Les chercheurs de ma génération, notamment ceux en sciences de l’univers, s’interrogent. En 2004, Jacques Émile Blamont publie son Introduction au siècle des menaces, un livre extrêmement pessimiste. André Lebeau ancien directeur de Météo France qui a occupé de hautes fonctions administratives au Centre d’études spatiales, publie successivement L’engrenage de la technique, L’enfermement planétaire, puis Les horizons terrestres. Un collègue et ami, élève comme moi de Blamont, Roger Maurice Bonnet, qui a été Directeur scientifique à l’Agence spatiale européenne, publie avec Lodevijk Woltjer, ancien directeur de l’Observatoire européen austral, un livre en anglais dans lequel ils s’interrogent sur les chances de survie de l’humanité. En 2005, je mets sur un blog mes réflexions sur le sujet. En 2012, ces réflexions aboutissent à un livre intitulé: Thermodynamique de l’évolution.
Pourquoi la thermodynamique? Dans ce livre, je tiens un raisonnement de physicien: l’évolution est irréversible. Chacun de nous nait, vieillit, et meurt. On ne rajeunit pas. Les étoiles font de même. Pourtant, les grandes lois de la physique ne dépendent pas du sens du temps. Seule la thermodynamique traite des processus irréversibles. Elle seule peut donc expliquer l’évolution.
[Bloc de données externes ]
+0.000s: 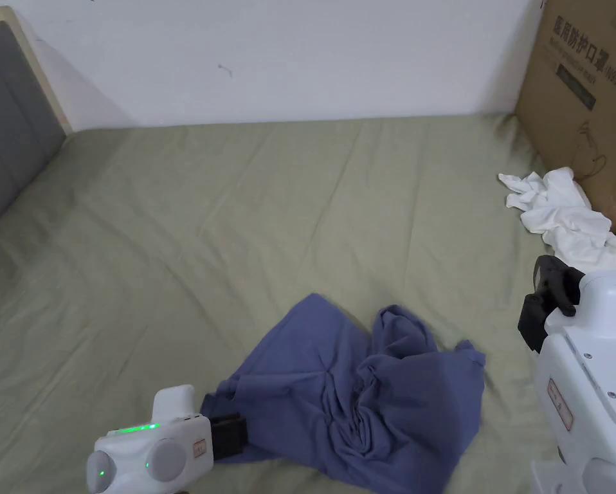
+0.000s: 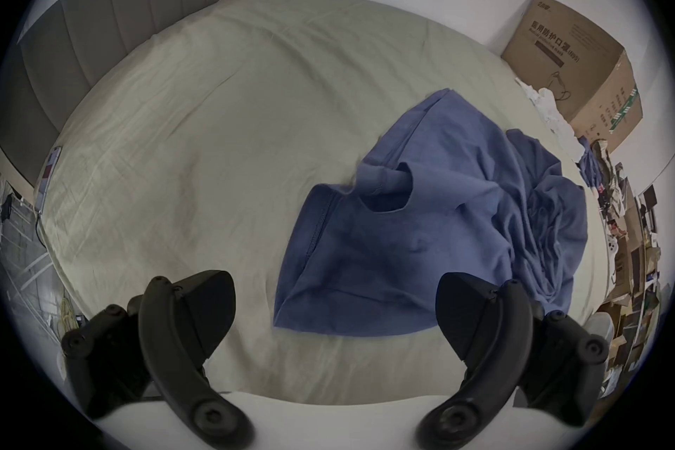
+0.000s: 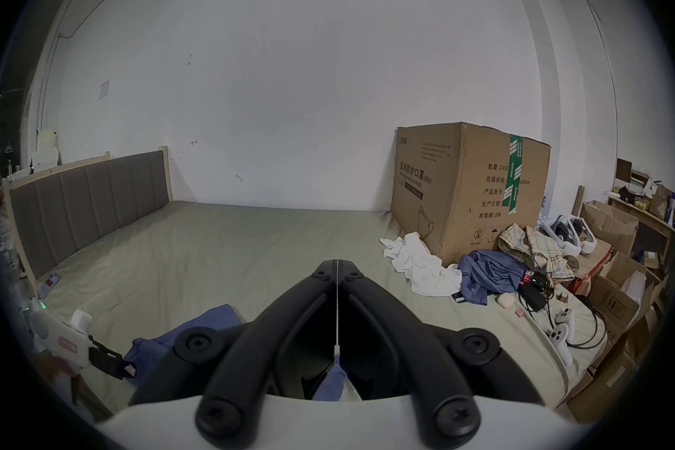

La thermodynamique est la science qui étudie la production d’énergie mécanique à partir de la chaleur. Elle a été fondée par un français Sadi Carnot (oncle du président de la République du même nom). Dans un livre publié en 1824 et intitulé Réflexions sur la puissance motrice du feu, Sadi Carnot montre que, si l’énergie mécanique peut être intégralement convertie en chaleur, la chaleur ne peut être que partiellement convertie en énergie mécanique. La dissipation de l’énergie mécanique en chaleur a donc un caractère irréversible. Le rendement des moteurs thermiques ne peut pas dépasser une valeur maximale appelée rendement de Carnot.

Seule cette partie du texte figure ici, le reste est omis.